This morning I found myself singing that sad song from Disney’s Sleeping Beauty in the shower. I wonder why each little bird has a someone. You know this song? Where all the animals of the forest improbably gather to provide four-part harmony like furry little do-wop girls? I think I’m not really used to being half of, if you follow me. It leads me to do things like sing about the single life, and spend nights indoors reading spinsterish novels, and tell the Moms in a pathetic voice, ‘It’s all right, you can keep that silverware you borrowed–I only need one fork.”
Well the silver fact is, of course, that I need two forks and a new song, being that I am coupled now. I still hate the other couples I see walking around, though. Just as a reflex, or to keep my hand in.

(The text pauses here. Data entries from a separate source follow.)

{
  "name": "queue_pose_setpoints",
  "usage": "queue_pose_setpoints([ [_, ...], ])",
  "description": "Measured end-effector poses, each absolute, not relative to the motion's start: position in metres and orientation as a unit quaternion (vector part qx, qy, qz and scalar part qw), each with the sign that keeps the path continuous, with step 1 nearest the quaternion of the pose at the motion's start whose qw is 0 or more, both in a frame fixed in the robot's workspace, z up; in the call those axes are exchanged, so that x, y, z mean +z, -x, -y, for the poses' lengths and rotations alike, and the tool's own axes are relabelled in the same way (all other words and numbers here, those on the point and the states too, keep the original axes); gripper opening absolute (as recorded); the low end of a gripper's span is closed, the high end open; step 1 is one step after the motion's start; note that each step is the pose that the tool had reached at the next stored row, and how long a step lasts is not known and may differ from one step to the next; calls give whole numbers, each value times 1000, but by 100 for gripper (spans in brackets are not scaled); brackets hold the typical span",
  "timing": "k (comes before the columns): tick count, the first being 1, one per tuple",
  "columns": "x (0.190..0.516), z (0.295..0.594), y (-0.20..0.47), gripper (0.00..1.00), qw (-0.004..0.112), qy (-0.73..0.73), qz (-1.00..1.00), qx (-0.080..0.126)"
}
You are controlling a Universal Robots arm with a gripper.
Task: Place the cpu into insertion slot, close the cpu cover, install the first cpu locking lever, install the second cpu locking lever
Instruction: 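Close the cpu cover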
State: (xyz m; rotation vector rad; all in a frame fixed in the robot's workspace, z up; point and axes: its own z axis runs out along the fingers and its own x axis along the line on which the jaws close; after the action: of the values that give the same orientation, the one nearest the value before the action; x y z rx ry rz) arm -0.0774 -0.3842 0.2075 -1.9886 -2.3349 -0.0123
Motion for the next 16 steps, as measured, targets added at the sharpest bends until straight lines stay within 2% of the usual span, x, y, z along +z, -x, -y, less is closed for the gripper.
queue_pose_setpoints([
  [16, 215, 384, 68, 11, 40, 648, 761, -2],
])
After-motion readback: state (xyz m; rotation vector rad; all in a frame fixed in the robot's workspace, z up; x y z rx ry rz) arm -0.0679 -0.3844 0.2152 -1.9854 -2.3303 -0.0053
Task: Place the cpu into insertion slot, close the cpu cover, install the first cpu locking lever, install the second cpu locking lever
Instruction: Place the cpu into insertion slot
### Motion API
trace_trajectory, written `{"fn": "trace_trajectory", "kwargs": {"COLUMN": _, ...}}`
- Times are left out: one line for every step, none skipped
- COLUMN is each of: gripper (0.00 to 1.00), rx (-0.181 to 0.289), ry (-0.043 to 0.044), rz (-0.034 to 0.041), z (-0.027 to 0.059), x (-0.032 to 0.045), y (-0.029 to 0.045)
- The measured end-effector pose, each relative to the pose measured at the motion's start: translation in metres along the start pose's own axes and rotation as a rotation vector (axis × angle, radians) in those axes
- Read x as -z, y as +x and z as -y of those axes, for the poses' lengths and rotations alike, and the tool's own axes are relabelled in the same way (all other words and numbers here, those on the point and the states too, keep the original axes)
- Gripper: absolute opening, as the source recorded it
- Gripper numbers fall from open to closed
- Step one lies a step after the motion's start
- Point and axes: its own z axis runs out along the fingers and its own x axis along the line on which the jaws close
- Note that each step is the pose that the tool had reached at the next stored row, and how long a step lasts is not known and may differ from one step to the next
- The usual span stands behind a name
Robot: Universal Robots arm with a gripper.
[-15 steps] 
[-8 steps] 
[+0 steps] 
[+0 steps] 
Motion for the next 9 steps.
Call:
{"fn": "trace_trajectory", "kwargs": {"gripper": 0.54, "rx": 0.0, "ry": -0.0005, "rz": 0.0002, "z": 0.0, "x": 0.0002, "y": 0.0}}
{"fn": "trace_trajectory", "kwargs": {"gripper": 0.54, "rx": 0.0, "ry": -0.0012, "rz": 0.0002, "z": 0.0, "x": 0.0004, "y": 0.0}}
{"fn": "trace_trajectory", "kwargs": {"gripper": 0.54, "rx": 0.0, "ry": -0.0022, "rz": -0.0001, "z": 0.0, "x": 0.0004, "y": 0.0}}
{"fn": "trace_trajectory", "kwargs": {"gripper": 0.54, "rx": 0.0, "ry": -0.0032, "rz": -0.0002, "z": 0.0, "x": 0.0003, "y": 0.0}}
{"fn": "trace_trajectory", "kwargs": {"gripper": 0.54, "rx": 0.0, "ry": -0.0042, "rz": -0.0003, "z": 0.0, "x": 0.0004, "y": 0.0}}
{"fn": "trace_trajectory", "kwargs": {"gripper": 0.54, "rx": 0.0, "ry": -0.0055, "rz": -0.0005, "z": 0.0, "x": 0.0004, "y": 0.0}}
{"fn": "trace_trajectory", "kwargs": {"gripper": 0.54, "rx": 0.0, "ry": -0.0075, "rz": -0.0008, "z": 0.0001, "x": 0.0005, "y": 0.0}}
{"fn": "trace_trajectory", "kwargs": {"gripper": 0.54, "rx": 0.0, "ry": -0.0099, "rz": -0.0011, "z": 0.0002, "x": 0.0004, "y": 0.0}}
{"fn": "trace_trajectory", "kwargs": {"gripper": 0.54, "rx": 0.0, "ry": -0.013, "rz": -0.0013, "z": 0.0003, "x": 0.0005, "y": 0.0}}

I’m moving into my role-playing mode right now, in a way that has nothing to do with D&D so you can just forget it. I’m playing Girlfriend. It’s good healthy fun. I futz with my hair before he comes over, and I get growlingly jealous about his female friends, and in general am irrational and emotional and not very interesting and absolutely no fun to be around.
It occurs to me I’m like this every winter, so maybe it’s not a function of my relationships at all. Maybe I’m just seasonally dependent. Maybe I should migrate like a fruit picker. I have to say, though, I find it very refreshing to have been in one apartment for 3 months already without making plans to move, so maybe what I need is just more of those lightbulbs that imitate sunlight.
This post is dull. Go read the turkey ones again, they were brilliant.